§ **WHAT THE TASK REQUIRES**: Scan the records below for the line with "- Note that" and the line with "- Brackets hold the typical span". Repeat those two lines and every line between them exactly, and nothing else.
___ INPUT DATA
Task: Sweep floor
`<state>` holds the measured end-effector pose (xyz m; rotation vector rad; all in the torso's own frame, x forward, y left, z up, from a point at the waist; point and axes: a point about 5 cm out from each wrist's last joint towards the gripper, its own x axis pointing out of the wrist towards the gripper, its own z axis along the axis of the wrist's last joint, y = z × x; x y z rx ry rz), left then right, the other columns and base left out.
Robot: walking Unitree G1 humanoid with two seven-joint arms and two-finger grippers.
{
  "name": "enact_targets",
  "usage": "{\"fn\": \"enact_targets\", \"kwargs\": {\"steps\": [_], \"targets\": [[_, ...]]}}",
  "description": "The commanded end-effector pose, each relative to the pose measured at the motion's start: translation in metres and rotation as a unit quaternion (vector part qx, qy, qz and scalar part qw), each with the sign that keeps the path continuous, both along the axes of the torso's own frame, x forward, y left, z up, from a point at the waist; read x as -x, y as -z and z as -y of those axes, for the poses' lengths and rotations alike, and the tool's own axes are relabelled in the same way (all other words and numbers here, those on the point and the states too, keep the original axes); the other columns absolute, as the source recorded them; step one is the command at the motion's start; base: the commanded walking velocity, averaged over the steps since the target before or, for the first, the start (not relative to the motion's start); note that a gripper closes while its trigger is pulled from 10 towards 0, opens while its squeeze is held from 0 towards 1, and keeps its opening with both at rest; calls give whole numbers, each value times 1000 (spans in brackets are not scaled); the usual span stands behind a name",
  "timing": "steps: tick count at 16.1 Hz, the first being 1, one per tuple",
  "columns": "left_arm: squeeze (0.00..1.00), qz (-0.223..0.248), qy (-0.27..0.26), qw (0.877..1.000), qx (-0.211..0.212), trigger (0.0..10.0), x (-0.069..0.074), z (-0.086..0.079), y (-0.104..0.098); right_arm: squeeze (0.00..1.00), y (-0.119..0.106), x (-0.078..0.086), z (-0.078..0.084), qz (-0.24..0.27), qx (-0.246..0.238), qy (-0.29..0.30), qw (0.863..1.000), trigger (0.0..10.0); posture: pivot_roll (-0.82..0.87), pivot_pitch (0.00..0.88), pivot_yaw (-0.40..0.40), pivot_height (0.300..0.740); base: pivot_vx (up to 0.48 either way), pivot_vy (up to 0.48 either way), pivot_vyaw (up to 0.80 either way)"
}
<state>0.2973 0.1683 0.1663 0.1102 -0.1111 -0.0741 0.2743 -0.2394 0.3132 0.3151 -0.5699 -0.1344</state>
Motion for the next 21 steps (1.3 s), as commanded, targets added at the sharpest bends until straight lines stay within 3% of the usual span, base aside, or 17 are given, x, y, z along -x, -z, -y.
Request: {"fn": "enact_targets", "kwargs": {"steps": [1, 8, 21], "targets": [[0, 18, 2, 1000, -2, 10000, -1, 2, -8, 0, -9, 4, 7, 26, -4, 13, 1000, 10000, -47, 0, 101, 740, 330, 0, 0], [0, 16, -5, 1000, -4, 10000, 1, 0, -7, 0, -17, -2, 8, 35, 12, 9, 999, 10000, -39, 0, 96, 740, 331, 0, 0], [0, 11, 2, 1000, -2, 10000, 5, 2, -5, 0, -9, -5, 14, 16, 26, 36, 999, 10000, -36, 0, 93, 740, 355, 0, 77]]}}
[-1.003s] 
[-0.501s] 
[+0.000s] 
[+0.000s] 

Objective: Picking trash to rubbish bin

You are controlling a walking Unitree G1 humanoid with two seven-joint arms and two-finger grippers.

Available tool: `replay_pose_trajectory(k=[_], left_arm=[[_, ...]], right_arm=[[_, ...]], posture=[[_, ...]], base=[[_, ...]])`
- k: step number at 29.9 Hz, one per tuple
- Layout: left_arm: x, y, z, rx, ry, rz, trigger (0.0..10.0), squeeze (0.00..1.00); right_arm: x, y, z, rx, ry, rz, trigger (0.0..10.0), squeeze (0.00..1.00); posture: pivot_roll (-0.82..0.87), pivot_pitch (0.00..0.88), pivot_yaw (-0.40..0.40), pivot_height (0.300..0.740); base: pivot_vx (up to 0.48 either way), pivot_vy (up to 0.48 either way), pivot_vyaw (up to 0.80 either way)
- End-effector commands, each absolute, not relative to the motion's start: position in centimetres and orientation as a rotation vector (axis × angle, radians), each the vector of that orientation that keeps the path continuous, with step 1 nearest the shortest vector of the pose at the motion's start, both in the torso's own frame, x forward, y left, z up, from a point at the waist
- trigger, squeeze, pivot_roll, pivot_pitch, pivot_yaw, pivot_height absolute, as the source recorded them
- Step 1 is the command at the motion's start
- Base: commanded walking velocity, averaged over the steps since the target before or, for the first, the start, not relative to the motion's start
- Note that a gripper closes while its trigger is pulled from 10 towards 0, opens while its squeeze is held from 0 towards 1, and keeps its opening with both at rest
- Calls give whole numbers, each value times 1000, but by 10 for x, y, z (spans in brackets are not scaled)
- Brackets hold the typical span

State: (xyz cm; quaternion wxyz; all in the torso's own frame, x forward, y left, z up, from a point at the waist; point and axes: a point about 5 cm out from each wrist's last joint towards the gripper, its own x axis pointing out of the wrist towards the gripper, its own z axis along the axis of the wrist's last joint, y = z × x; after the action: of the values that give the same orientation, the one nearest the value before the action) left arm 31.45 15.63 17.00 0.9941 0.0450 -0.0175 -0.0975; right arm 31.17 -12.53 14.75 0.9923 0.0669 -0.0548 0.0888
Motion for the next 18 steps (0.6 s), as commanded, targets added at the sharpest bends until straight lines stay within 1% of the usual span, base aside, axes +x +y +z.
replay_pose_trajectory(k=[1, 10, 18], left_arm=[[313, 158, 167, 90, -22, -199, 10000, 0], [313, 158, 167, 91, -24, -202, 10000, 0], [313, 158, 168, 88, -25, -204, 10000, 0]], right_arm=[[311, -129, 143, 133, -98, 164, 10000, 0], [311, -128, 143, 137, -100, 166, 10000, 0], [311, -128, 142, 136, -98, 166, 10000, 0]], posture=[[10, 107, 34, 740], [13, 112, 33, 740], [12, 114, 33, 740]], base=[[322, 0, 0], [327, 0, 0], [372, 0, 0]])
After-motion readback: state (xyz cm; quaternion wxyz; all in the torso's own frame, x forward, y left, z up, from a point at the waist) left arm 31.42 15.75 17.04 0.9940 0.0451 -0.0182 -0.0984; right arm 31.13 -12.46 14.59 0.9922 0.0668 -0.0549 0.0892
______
§ **TASK ANSWER**:
- Note that a gripper closes while its trigger is pulled from 10 towards 0, opens while its squeeze is held from 0 towards 1, and keeps its opening with both at rest
- Calls give whole numbers, each value times 1000, but by 10 for x, y, z (spans in brackets are not scaled)
- Brackets hold the typical span

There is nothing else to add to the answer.